#### [What the exercise asks]
In the entries below, the lines from the one with "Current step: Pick" through the one with "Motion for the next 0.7" are to be copied exactly; both ends count.

Recorded data

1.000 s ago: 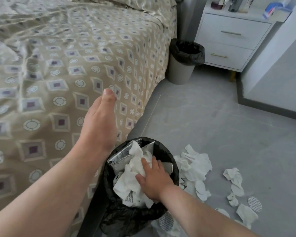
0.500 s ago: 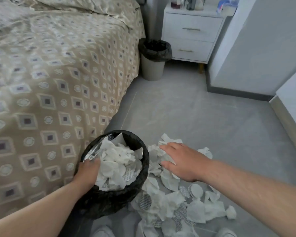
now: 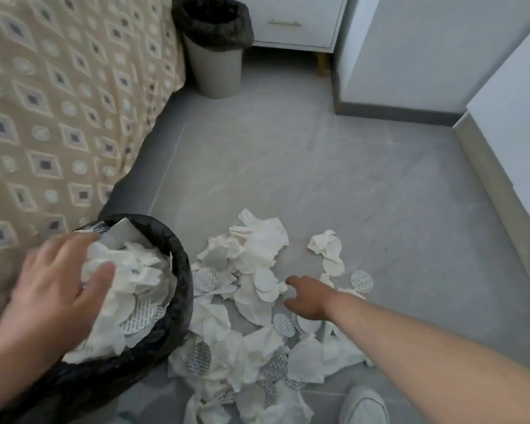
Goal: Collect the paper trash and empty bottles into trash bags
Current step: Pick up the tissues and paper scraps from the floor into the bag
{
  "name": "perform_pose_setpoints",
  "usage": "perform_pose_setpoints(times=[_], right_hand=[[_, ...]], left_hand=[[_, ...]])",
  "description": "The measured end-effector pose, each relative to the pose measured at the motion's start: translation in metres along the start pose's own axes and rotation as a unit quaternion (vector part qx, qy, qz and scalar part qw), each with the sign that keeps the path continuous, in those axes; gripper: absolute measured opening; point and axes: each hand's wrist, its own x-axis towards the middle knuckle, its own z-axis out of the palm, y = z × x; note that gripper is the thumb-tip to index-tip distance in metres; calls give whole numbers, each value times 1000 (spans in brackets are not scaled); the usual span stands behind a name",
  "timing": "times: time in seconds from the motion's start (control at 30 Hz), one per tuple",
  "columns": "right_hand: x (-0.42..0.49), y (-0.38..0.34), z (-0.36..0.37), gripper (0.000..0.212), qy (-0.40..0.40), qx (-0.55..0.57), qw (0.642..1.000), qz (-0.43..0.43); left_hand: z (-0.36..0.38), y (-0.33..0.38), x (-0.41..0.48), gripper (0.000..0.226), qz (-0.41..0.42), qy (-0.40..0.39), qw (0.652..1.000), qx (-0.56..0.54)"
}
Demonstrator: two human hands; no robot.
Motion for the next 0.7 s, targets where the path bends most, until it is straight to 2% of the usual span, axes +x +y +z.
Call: perform_pose_setpoints(times=[0.03,0.1,0.17,0.23,0.33,0.4,0.47,0.6,0.63,0.7], right_hand=[[9,-3,6,53,-6,0,1000,-15],[20,-6,18,54,-9,10,1000,-29],[23,0,26,52,1,-3,1000,-31],[18,19,32,49,18,-21,999,-31],[7,55,41,53,63,-17,998,-15],[0,71,48,60,89,-24,996,10],[-3,78,57,67,95,-17,995,39],[5,79,70,88,76,10,995,71],[8,78,70,92,68,15,995,71],[11,74,73,98,55,13,997,59]], left_hand=[[-21,56,-5,29,73,-73,995,-17],[-5,129,-24,42,121,-241,961,-66],[43,145,-55,62,108,-409,906,1],[95,138,-69,73,47,-475,871,115],[142,121,-76,95,-42,-480,862,156],[164,107,-83,96,-109,-486,857,136],[171,99,-90,80,-143,-473,863,105],[175,84,-100,25,-121,-393,910,56],[175,82,-101,16,-121,-385,914,44],[174,80,-98,12,-128,-382,915,27]])
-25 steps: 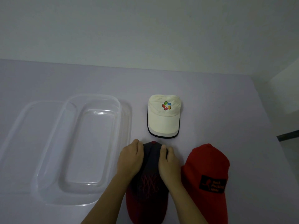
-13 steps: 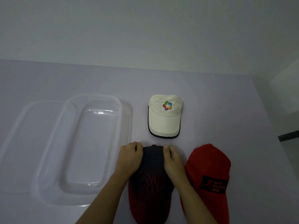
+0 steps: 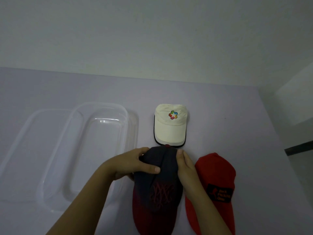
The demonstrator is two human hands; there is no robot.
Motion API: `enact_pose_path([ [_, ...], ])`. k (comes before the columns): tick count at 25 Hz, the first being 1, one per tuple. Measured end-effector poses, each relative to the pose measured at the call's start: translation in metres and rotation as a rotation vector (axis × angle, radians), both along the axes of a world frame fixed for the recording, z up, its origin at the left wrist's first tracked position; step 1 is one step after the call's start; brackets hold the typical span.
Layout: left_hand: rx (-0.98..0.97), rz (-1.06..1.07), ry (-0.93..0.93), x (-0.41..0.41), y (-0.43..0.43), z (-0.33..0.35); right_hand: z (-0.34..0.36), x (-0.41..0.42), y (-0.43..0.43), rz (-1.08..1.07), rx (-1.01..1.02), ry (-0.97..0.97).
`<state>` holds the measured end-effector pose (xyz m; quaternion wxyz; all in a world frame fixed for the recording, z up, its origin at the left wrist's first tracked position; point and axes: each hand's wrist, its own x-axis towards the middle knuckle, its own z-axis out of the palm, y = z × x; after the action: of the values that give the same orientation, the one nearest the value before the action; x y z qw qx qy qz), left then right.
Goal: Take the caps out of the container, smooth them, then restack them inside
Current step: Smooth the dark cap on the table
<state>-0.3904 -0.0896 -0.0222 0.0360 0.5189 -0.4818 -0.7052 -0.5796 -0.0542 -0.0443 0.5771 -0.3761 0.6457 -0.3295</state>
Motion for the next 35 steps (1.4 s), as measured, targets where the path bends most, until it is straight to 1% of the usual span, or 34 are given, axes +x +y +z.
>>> enact_pose_path([
  [2, 0.008, -0.060, 0.033, 0.001, 0.001, 0.012, 0.017, 0.001, 0.003, 0.020, -0.091, 0.007],
  [5, -0.013, -0.137, 0.029, 0.000, 0.006, 0.032, 0.042, 0.002, 0.005, 0.078, -0.229, 0.084],
  [9, -0.052, -0.083, 0.072, 0.005, 0.017, 0.060, 0.068, 0.010, 0.010, 0.041, -0.334, 0.122],
  [12, -0.104, -0.002, 0.064, 0.016, 0.021, 0.080, 0.086, 0.027, 0.009, -0.001, -0.420, 0.169],
  [16, -0.197, 0.092, 0.086, 0.045, 0.022, 0.098, 0.102, 0.062, 0.006, -0.016, -0.456, 0.147],
  [20, -0.236, 0.069, 0.075, 0.096, 0.009, 0.109, 0.108, 0.093, -0.002, -0.010, -0.432, 0.096],
  [23, -0.248, 0.063, 0.037, 0.139, -0.012, 0.115, 0.088, 0.116, -0.001, -0.044, -0.374, 0.090],
  [27, -0.179, -0.019, -0.043, 0.182, -0.040, 0.093, 0.027, 0.156, 0.027, 0.038, -0.083, 0.269],
  [29, -0.116, -0.045, -0.073, 0.189, -0.046, 0.066, 0.007, 0.170, 0.045, 0.080, 0.011, 0.273],
  [31, -0.049, -0.047, -0.085, 0.191, -0.048, 0.039, -0.004, 0.183, 0.056, 0.091, 0.026, 0.279],
  [35, 0.038, -0.082, -0.134, 0.185, -0.048, 0.004, -0.018, 0.198, 0.063, -0.016, -0.053, 0.462],
])
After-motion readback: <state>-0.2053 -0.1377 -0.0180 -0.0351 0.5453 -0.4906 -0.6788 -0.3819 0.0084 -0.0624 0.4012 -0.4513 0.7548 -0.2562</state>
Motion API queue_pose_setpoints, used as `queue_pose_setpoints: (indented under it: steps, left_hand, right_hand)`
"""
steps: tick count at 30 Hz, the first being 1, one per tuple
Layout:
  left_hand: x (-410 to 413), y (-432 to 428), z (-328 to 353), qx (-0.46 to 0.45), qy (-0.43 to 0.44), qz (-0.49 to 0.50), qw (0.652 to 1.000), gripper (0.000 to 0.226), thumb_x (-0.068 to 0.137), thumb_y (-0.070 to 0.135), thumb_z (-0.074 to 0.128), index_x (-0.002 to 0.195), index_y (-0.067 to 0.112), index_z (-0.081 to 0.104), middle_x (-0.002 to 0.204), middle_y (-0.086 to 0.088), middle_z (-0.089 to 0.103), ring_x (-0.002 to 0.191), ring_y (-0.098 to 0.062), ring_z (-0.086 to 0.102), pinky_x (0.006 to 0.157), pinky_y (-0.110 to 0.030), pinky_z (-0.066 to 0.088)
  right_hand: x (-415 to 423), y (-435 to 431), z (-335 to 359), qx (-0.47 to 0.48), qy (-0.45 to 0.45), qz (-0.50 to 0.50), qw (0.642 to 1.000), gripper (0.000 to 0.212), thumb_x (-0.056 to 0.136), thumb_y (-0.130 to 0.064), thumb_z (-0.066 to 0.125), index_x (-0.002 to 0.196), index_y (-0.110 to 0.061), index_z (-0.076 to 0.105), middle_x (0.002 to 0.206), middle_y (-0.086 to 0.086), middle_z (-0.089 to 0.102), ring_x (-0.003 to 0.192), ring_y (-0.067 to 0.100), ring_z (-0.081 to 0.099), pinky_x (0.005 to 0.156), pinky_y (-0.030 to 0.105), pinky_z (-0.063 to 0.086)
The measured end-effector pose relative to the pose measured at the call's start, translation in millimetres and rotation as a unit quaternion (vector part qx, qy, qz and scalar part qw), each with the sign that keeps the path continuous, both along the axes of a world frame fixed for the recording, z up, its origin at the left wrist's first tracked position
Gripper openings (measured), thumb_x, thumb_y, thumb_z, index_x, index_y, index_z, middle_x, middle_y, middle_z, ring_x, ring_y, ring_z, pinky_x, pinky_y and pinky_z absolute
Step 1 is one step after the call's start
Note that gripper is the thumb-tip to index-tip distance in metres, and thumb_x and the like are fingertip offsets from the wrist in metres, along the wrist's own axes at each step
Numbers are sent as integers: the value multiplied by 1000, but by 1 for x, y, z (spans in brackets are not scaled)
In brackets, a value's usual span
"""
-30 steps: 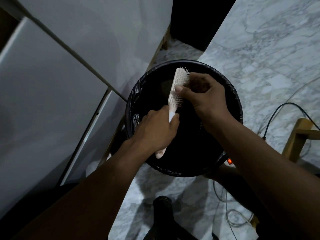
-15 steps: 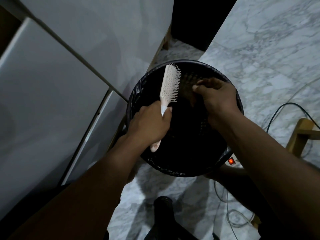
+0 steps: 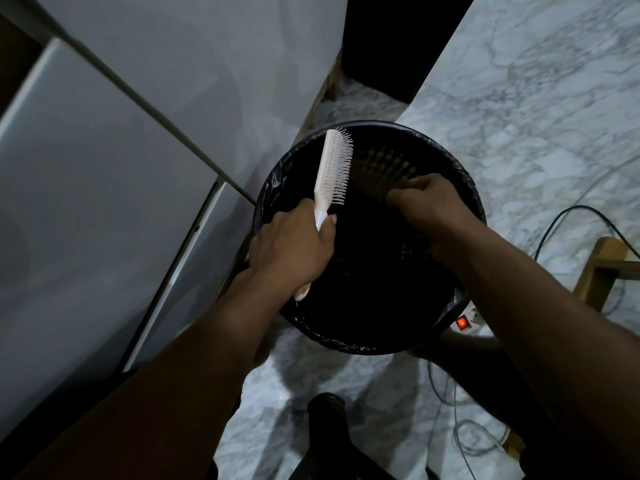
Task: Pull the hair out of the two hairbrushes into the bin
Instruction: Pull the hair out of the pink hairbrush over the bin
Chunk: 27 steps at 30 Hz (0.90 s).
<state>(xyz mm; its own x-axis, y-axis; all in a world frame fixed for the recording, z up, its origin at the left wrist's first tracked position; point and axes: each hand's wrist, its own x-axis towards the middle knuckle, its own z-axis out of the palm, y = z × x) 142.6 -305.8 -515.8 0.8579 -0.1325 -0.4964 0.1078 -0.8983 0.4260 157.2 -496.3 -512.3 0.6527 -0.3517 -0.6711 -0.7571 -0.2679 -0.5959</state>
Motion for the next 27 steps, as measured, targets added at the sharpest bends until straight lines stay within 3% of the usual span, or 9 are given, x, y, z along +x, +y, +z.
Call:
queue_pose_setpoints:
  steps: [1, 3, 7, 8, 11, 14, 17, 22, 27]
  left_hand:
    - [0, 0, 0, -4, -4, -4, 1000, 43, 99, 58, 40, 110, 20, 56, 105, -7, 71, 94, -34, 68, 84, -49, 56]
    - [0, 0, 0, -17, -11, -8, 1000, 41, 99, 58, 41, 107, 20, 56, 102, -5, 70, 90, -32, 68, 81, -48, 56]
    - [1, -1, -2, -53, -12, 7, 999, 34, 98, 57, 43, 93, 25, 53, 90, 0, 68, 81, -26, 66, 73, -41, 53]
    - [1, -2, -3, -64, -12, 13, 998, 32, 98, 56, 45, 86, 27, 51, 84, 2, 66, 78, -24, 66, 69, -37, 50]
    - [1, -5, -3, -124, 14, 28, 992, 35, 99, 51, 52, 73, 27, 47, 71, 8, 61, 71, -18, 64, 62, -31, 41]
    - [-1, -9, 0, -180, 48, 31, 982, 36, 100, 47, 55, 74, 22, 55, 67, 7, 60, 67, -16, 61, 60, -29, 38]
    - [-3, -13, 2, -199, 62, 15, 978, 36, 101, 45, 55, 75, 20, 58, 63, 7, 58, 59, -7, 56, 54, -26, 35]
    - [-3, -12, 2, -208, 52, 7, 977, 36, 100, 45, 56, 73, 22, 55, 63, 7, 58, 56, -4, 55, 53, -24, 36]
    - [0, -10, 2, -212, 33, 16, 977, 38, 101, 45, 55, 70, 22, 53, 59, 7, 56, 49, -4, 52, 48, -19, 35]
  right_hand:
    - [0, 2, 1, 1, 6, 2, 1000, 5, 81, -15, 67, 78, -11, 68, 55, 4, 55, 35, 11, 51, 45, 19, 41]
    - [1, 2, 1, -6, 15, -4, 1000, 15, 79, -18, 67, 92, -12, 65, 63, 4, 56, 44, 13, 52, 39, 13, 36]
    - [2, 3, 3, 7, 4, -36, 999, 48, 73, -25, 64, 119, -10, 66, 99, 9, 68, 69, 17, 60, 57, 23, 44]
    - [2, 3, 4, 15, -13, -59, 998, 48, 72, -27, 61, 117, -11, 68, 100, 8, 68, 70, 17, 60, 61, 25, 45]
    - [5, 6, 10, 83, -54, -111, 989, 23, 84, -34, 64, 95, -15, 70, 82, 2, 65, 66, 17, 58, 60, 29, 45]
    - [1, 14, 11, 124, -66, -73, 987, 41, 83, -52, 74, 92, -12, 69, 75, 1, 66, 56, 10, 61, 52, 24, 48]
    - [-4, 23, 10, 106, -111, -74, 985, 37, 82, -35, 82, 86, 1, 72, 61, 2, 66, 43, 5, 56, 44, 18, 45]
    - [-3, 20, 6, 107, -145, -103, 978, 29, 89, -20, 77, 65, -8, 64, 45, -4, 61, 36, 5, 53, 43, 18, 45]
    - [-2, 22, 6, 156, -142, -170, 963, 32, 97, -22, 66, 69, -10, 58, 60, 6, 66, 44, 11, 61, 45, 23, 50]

#### [The answer]
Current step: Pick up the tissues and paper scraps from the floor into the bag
{
  "name": "perform_pose_setpoints",
  "usage": "perform_pose_setpoints(times=[_], right_hand=[[_, ...]], left_hand=[[_, ...]])",
  "description": "The measured end-effector pose, each relative to the pose measured at the motion's start: translation in metres along the start pose's own axes and rotation as a unit quaternion (vector part qx, qy, qz and scalar part qw), each with the sign that keeps the path continuous, in those axes; gripper: absolute measured opening; point and axes: each hand's wrist, its own x-axis towards the middle knuckle, its own z-axis out of the palm, y = z × x; note that gripper is the thumb-tip to index-tip distance in metres; calls give whole numbers, each value times 1000 (spans in brackets are not scaled); the usual span stands behind a name",
  "timing": "times: time in seconds from the motion's start (control at 30 Hz), one per tuple",
  "columns": "right_hand: x (-0.42..0.49), y (-0.38..0.34), z (-0.36..0.37), gripper (0.000..0.212), qy (-0.40..0.40), qx (-0.55..0.57), qw (0.642..1.000), qz (-0.43..0.43); left_hand: z (-0.36..0.38), y (-0.33..0.38), x (-0.41..0.48), gripper (0.000..0.226), qz (-0.41..0.42), qy (-0.40..0.39), qw (0.652..1.000), qx (-0.56..0.54)"
}
Demonstrator: two human hands; no robot.
Motion for the next 0.7 s, targets where the path bends most, until it is straight to 2% of the usual span, axes +x +y +z.

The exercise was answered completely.